MWAAH. People like you make the sun come up. Thank you. For caring about her, for being open and loving to her mother too. Wishing you much joy in your and your daughter's friendship with Meghan...long may it last.
Jess - this is really lovely. AND you will benefit greatly, as well. (Not that you're doing what you have and will do for that reason, but you will.)
Jess, I am one of those guys who eats while watching autopsies on TV and don't even flinch at the sight of "The Exorcist" (well, a little bit). Your story, though, made me cry tears of gratitude for people like you. Thank you for writing and thank you for making that little girl's life a better one, in the grand cosmic scheme. I'm sure do are doing marvels for everybody's existence.
just an fyi:

Roughshod \Rough"shod\, a.
Shod with shoes armed with points or calks; as, a roughshod
horse.
[1913 Webster]

To ride roughshod, to pursue a course regardless of the
pain or distress it may cause others.
S thanks for picking out my poor vocabulary from this post.
To everyone else thanks for making me feel like a saint. I'm doing this for Megan because I've been in her shoes before.
Great story! I never have done girlie things with my daughter either...but there are times that call for just that.
Really enjoyed the post, good writing. Sounds to me that Megan is a gift to you, in that she has reminded you to enjoy your children while they are children. Enjoy Megan and your girls while they are young they grow up way too quick.
I participate in the Breast Cancer 3 Day for Megan, her mom and all others affected by breast cancer. You're doing a really good thing and I completely understand what a gift Megan has given you and your daughters.
Lovely, heartfelt post. Megan is indeed lucky; as are you.

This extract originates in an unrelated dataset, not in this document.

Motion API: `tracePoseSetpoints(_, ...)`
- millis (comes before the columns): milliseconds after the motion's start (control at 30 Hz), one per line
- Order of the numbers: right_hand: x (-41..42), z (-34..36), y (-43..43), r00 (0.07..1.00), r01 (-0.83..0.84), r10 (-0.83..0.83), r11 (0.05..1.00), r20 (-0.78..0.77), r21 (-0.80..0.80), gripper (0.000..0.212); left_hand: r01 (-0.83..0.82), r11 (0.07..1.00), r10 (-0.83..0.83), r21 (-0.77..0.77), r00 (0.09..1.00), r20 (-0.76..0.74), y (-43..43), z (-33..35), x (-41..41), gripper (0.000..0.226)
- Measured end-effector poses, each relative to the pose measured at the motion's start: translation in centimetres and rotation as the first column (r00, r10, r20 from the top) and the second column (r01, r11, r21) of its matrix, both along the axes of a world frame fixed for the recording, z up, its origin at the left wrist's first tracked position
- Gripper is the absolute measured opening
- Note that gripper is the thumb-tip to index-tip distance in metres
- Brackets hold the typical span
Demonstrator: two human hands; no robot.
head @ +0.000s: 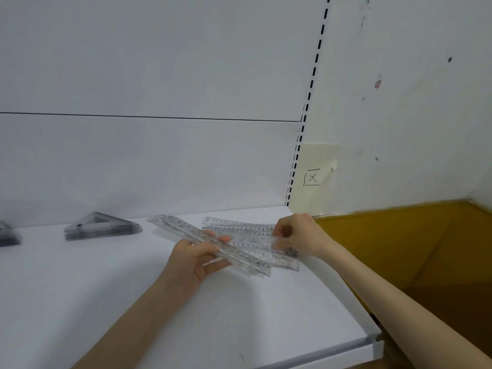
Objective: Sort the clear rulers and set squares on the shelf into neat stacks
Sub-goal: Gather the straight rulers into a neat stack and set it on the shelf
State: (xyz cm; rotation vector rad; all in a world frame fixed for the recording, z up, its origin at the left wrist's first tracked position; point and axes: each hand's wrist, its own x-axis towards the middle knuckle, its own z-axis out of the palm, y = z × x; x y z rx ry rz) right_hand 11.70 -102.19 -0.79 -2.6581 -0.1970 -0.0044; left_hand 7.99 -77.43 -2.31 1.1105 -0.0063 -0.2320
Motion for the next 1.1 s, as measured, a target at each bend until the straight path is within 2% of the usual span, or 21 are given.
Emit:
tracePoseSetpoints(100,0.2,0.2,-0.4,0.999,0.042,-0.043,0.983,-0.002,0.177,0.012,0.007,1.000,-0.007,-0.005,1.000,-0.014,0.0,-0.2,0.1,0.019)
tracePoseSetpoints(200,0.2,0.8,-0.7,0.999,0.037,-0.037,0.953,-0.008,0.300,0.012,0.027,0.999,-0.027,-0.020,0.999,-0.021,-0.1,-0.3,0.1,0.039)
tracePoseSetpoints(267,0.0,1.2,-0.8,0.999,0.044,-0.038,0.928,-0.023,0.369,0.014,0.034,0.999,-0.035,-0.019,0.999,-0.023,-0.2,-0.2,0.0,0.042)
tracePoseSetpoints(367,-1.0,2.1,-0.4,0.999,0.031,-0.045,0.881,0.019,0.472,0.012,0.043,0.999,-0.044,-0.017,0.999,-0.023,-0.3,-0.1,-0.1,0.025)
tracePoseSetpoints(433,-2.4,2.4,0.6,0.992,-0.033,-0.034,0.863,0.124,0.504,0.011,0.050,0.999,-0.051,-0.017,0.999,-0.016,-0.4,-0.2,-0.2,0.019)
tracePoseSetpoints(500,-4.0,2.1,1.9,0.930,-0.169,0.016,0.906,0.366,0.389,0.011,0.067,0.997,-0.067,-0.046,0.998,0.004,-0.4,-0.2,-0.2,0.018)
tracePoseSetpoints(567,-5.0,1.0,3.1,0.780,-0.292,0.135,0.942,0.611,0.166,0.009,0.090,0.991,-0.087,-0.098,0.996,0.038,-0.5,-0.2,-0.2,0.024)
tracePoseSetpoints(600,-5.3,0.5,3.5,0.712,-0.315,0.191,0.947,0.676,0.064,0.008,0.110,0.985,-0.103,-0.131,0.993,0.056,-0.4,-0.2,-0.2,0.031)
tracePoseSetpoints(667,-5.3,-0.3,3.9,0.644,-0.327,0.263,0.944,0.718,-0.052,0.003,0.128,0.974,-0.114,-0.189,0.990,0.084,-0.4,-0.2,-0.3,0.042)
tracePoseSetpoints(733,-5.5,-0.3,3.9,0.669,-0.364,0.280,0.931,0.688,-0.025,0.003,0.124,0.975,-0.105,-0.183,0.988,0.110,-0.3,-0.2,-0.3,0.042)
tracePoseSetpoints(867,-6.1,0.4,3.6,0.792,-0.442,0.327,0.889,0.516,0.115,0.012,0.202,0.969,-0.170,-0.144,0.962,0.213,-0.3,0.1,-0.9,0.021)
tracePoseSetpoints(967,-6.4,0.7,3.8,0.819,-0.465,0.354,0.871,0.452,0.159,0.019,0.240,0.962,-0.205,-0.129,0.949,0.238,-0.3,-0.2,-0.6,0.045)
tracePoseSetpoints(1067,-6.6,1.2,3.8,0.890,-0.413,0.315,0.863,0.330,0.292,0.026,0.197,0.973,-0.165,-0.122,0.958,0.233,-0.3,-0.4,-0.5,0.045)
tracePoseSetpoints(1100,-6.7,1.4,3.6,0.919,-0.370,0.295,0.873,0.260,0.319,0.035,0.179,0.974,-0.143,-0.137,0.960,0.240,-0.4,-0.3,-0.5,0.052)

One side note, though: You can still be Megan's mom's friend. I Know what you mean about how difficult it is to find a woman who you know can be a real friend. It might be hard, you might lose her, but you might gain some real clear-eyed tenacity as well.
My wife pointed me to this post. I'm glad she did. Always nice to read about someone with a BIG heart.
Beautiful. You have a good heart. Enjoy your time with the girls.
Rated.
You're an inspiration to me.
Beautiful story. Thanks so much for telling it.
rated.

what a wonderful story. you are full of so much love.